What the task asks:
The answer should be an exact copy of the lines from the one with "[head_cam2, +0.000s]" through the end of the listing below, with no other lines.
━━━━━ Given material
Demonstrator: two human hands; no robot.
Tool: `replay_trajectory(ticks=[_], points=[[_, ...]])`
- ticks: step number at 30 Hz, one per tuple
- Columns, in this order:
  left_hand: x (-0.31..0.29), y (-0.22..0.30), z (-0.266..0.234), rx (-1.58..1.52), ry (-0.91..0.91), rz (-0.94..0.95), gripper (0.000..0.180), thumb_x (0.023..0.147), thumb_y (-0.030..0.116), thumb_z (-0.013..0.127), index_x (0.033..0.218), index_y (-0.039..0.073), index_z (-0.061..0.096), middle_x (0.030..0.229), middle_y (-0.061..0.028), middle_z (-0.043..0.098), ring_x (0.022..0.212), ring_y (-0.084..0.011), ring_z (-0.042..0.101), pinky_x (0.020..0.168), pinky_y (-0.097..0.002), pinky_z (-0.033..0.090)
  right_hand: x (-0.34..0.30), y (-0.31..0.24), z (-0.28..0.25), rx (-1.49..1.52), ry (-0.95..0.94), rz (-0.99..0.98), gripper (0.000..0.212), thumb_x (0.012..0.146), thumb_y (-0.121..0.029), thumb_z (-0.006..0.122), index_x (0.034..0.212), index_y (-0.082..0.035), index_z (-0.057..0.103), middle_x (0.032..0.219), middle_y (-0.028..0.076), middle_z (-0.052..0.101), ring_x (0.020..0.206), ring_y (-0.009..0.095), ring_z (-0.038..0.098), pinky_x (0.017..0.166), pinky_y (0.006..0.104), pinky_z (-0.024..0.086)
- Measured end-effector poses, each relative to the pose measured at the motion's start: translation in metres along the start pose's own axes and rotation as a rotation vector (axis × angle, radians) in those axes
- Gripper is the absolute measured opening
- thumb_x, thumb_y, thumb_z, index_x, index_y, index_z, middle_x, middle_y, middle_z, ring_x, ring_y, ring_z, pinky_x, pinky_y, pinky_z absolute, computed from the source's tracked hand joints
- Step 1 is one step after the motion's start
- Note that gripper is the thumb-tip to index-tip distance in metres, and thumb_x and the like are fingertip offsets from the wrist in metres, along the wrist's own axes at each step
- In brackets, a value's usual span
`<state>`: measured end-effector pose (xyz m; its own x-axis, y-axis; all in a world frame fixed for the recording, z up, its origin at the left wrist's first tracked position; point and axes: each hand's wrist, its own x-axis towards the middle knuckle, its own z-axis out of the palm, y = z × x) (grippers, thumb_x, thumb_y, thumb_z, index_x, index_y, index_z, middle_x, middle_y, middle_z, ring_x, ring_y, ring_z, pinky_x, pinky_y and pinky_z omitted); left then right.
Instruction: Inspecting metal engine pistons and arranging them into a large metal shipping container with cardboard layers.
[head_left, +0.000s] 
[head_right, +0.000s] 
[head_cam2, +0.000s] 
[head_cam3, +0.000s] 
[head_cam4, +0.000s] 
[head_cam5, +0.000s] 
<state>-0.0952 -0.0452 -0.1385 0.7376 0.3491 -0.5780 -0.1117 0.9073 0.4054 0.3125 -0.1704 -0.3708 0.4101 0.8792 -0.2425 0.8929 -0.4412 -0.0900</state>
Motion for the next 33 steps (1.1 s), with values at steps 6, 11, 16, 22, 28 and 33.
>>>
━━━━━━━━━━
Solution for this problem:
[head_cam2, +0.000s] 
[head_cam3, +0.000s] 
[head_cam4, +0.000s] 
[head_cam5, +0.000s] 
<state>-0.0952 -0.0452 -0.1385 0.7376 0.3491 -0.5780 -0.1117 0.9073 0.4054 0.3125 -0.1704 -0.3708 0.4101 0.8792 -0.2425 0.8929 -0.4412 -0.0900</state>
Motion for the next 33 steps (1.1 s), with values at steps 6, 11, 16, 22, 28 and 33.
>>>

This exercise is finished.